Mohammad Makbul Hossain (Note: (TAS), NBP, OSP, BCGMS, ndu, psc) (born 14 August 1961) is a retired two-star officer of the Bangladesh Navy. He is the former director general of the Bangladesh Coast Guard and antecedent assistant chief of naval staff for operations and personnel.

== Early life and education ==
Makbul was born in 1961 in Tangail District, then East Pakistan (now Dhaka Division, Bangladesh). He enlisted in the Bangladesh Navy as an officer cadet in January 1979. He was commissioned into the executive branch on 1 August 1981. Makbul is an anti-submarine warfare (ASW) specialist and has undergone a 5-year UT course at the Marshal Tito Naval Academy in Yugoslavia. Makbul is a graduate of Defence Services Command and Staff College and completed a defence and strategic course from the National Defence University in China. Makbul also attended the Weapon and Junior Officer's tactics course from the School of Infantry and Tactics, programming and administrative courses from the University of Hawaiʻi at Mānoa, and, furthermore, counter terrorism courses from the National War College in the United States. He obtained his master's degree in defence studies from the National University, Bangladesh.

== Military career ==
Makbul commanded a frigate, two patrol craft, a minesweeper, and a composite squadron of fast attack craft.

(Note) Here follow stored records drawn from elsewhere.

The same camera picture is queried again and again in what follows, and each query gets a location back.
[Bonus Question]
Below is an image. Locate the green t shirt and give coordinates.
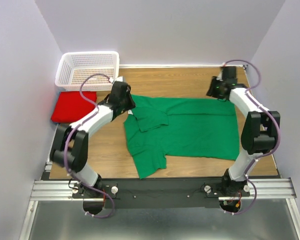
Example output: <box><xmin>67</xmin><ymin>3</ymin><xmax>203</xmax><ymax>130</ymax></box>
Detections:
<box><xmin>123</xmin><ymin>95</ymin><xmax>240</xmax><ymax>179</ymax></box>

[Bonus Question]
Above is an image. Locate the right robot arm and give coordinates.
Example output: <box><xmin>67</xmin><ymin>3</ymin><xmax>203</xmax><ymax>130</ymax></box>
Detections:
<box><xmin>206</xmin><ymin>65</ymin><xmax>281</xmax><ymax>196</ymax></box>

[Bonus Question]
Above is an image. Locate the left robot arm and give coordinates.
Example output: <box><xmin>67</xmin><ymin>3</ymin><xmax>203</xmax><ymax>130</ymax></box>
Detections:
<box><xmin>49</xmin><ymin>80</ymin><xmax>136</xmax><ymax>198</ymax></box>

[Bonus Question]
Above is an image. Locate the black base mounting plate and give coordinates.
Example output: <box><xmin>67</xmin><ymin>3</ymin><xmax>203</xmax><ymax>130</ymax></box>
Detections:
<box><xmin>69</xmin><ymin>177</ymin><xmax>250</xmax><ymax>209</ymax></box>

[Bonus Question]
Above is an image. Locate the aluminium frame rail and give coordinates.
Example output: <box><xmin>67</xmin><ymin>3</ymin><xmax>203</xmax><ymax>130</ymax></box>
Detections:
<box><xmin>18</xmin><ymin>122</ymin><xmax>300</xmax><ymax>240</ymax></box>

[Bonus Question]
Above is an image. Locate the folded red t shirt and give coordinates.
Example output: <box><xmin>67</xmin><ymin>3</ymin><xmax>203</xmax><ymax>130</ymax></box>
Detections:
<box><xmin>50</xmin><ymin>91</ymin><xmax>95</xmax><ymax>124</ymax></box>

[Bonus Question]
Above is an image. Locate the white plastic perforated basket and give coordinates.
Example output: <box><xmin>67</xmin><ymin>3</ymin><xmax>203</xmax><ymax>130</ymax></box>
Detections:
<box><xmin>54</xmin><ymin>51</ymin><xmax>120</xmax><ymax>92</ymax></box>

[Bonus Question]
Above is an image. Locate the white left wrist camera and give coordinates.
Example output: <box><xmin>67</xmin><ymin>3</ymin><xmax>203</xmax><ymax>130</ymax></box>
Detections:
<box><xmin>114</xmin><ymin>76</ymin><xmax>125</xmax><ymax>82</ymax></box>

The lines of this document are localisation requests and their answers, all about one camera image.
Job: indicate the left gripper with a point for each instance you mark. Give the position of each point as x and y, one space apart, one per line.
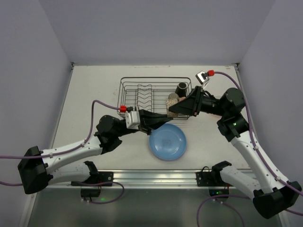
142 121

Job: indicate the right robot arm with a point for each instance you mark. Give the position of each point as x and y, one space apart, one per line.
271 191

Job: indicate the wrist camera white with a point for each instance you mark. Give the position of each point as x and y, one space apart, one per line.
204 77
132 119

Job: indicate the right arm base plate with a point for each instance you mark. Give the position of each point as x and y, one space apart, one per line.
209 177

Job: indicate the black cup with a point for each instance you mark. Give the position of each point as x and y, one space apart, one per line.
181 89

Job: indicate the aluminium rail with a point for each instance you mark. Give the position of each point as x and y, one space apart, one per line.
154 178

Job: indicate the grey-green cup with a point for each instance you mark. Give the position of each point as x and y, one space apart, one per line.
173 96

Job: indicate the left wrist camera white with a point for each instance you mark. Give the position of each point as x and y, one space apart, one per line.
132 119

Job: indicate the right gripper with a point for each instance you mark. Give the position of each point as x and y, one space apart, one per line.
197 102

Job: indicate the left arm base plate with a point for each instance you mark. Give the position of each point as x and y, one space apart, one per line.
103 178

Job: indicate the blue plate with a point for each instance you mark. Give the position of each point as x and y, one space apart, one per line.
168 142

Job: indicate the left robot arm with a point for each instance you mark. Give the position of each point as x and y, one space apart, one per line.
41 168

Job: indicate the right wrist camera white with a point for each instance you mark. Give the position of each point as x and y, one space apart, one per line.
204 77

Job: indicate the black wire dish rack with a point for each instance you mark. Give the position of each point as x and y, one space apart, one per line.
149 93

He led two naval bases, the east zone at the Bangladesh Coast Guard, the naval administrative authority at Dhaka, the Chittagong naval area and the Special Warfare Diving and Salvage branch. At naval headquarters, Makbul served as the director of purchasing and welfare. He also served as a director at the headquarters of the Directorate General of Forces Intelligence and, moreover, was the principal of the Bangladesh Marine Fisheries Academy.

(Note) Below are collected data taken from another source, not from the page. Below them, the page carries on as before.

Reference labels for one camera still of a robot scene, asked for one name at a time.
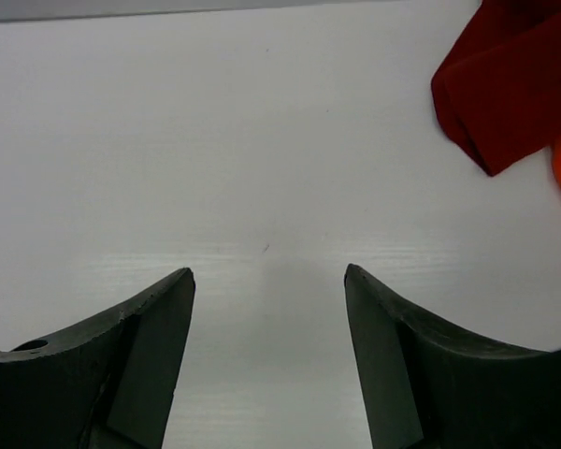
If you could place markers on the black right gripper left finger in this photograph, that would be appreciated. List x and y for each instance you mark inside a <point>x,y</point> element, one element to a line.
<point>107,381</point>

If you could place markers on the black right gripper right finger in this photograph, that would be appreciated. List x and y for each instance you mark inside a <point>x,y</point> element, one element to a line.
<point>429,383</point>

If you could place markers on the dark red t shirt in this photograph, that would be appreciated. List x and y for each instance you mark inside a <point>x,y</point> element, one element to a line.
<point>497,93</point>

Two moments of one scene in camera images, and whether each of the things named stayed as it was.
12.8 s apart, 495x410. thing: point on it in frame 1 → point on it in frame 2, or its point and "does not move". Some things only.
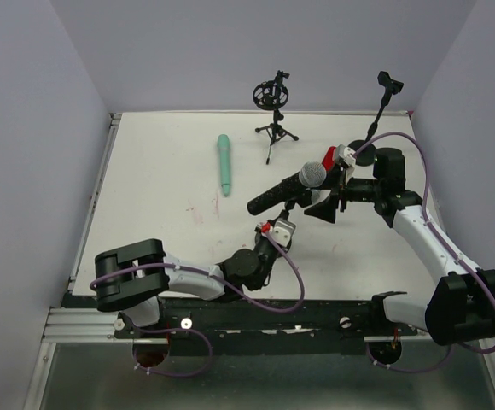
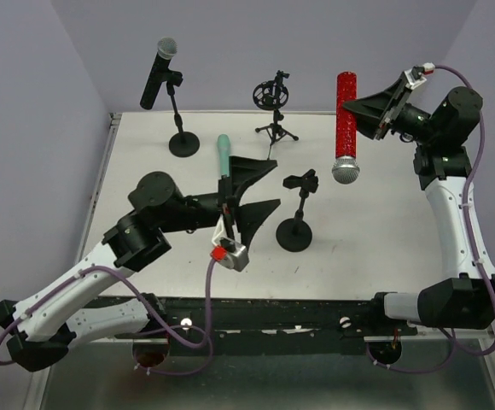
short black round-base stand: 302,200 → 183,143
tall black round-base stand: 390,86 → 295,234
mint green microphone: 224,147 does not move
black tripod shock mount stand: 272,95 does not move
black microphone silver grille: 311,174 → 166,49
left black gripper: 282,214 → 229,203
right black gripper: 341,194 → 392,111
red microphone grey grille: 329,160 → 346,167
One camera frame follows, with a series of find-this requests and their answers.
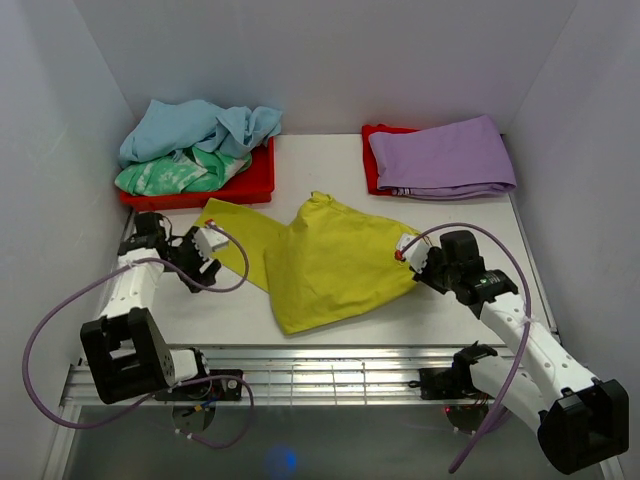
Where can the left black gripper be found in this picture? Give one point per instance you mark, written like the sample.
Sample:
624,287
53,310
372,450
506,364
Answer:
206,278

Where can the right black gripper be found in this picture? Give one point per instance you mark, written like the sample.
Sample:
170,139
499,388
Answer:
433,255

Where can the yellow-green trousers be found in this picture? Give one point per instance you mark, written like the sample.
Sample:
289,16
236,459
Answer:
329,264

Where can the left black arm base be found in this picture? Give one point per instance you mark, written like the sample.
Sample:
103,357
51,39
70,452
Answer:
225,385

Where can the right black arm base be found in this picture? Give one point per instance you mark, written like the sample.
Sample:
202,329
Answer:
464,406

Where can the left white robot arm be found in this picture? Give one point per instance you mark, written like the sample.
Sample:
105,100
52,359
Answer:
126,353

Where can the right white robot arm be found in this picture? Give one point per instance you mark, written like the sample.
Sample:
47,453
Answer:
579,419

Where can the folded purple trousers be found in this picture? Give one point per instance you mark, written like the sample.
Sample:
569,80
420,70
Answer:
461,160

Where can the red plastic tray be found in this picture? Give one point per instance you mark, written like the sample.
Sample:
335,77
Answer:
254,186

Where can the green white patterned garment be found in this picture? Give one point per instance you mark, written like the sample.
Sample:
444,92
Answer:
190,171

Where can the folded red garment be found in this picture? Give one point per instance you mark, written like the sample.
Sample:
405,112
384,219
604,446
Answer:
369,161

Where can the light blue garment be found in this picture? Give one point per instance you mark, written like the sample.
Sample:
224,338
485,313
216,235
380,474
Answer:
165,129

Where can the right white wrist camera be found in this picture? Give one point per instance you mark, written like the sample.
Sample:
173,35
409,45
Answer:
413,251

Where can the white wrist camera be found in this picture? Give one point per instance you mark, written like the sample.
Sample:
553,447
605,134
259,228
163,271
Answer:
413,251
207,241

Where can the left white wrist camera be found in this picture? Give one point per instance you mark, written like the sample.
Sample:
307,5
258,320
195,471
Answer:
207,241

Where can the aluminium rail frame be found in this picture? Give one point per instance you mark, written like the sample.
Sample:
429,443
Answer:
304,413

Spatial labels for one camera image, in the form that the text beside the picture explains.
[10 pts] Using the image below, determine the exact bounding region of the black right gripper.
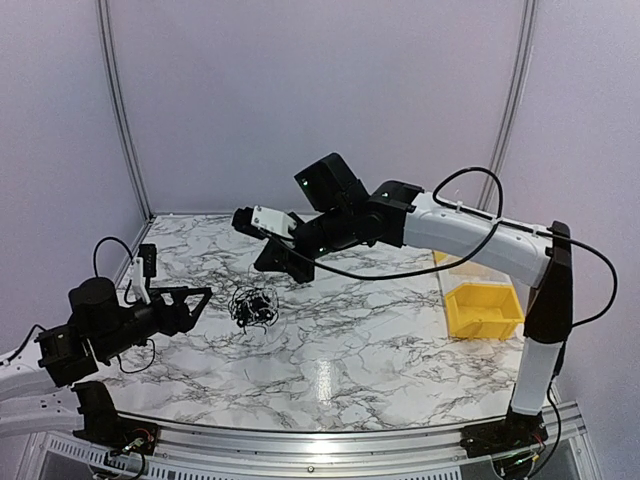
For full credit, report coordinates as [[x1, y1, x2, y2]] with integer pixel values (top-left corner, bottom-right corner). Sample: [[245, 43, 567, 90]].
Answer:
[[254, 204, 356, 285]]

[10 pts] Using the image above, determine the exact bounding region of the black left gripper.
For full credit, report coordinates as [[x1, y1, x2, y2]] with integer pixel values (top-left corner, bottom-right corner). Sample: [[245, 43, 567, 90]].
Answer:
[[96, 287, 212, 362]]

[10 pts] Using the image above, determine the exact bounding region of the cable bundle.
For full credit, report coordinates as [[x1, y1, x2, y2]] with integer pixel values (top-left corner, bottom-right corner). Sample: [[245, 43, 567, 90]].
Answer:
[[228, 264, 281, 337]]

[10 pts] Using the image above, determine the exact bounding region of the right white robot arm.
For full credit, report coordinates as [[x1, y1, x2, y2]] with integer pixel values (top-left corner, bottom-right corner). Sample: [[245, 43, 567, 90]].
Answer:
[[233, 153, 573, 457]]

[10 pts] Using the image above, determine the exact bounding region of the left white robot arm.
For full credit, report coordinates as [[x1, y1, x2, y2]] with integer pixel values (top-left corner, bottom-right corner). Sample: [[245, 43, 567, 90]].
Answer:
[[1, 277, 212, 454]]

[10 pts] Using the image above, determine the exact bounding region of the yellow plastic bin far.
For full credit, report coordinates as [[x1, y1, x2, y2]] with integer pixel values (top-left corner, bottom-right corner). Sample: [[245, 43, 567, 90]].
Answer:
[[433, 251, 459, 266]]

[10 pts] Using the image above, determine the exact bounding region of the yellow plastic bin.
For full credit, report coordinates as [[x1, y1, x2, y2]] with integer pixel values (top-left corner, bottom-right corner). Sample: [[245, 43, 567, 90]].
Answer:
[[433, 251, 459, 266], [444, 283, 524, 341]]

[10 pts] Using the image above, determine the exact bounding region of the clear plastic bin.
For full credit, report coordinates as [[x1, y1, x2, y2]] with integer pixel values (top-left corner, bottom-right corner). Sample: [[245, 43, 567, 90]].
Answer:
[[438, 262, 511, 291]]

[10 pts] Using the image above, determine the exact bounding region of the yellow plastic bin near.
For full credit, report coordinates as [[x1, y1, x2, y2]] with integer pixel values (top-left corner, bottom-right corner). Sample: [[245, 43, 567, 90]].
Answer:
[[444, 283, 524, 341]]

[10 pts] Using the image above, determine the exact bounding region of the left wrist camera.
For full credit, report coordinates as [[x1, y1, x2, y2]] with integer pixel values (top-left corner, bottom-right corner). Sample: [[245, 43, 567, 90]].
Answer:
[[131, 243, 157, 304]]

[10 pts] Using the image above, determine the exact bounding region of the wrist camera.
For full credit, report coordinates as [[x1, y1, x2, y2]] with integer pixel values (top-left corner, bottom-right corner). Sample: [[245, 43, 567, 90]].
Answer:
[[131, 243, 157, 304], [231, 206, 298, 240]]

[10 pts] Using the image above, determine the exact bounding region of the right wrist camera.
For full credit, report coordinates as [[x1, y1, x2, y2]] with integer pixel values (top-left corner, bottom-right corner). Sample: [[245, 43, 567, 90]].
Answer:
[[231, 206, 298, 240]]

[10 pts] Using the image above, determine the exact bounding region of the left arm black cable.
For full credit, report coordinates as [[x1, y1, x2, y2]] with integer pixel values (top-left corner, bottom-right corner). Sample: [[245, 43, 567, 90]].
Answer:
[[92, 236, 156, 374]]

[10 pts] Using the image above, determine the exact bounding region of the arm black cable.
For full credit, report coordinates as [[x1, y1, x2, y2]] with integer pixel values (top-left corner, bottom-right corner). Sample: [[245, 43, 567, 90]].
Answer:
[[269, 167, 619, 326], [92, 236, 156, 374]]

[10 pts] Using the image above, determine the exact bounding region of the aluminium front rail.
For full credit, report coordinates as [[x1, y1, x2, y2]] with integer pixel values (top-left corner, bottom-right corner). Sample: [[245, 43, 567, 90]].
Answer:
[[16, 403, 601, 479]]

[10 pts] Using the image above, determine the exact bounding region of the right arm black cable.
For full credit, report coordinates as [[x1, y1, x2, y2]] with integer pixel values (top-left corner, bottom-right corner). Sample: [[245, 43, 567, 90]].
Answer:
[[269, 167, 619, 326]]

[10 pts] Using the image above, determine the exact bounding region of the left aluminium corner post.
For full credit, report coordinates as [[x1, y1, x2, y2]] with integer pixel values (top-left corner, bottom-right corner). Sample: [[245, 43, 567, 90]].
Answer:
[[95, 0, 154, 222]]

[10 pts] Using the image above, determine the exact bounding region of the aluminium corner post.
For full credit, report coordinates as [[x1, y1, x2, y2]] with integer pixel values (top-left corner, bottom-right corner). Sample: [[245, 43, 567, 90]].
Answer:
[[477, 0, 537, 214], [95, 0, 154, 222]]

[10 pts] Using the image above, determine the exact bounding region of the right aluminium corner post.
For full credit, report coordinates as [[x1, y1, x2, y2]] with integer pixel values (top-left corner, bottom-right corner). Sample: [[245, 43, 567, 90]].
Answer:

Makbul was promoted to rear admiral in 2013 and appointed the assistant chief of naval staff for personnel. Soon after, he was appointed the director general of the Bangladesh Coast Guard. During his tenure, Makbul cited the ports of Bangladesh, especially Chittagong, as highly fastened against illegal trafficking due to the efforts of the coast guard. Makbul also cited the coast guard having provided the 111,631 square kilometre economic area under his orchestration. He returned to the navy in February 2016, while Rear Admiral Aurangzeb Chowdhury succeeded him as the director general of the coast guard. Makbul was later designated as the assistant chief of naval staff for operations. He welcomed the chief of naval staff for the Royal Saudi Navy, Vice Admiral Fahad Bin Abdullah Al-Ghofaily, in September 2019 on behalf of the naval chief and gave him the guard of honour. Additionally, Makbul oversaw the United States-Bangladesh joint C.A.R.A.T. exercise the same year. He was awarded the Noubahini Padak, Oshamanno Sheba Padak of the Navy and Bangladesh Coast Guard Medal (Service) for his distinguished service and went into retirement in December 2019.

== Personal life ==
Makbul is married and has one son and one daughter. He is a keen golfer and an occasional writer of various news articles. He wrote a thesis on better accommodation facilities for developing countries for The Daily Star newspaper in 2022.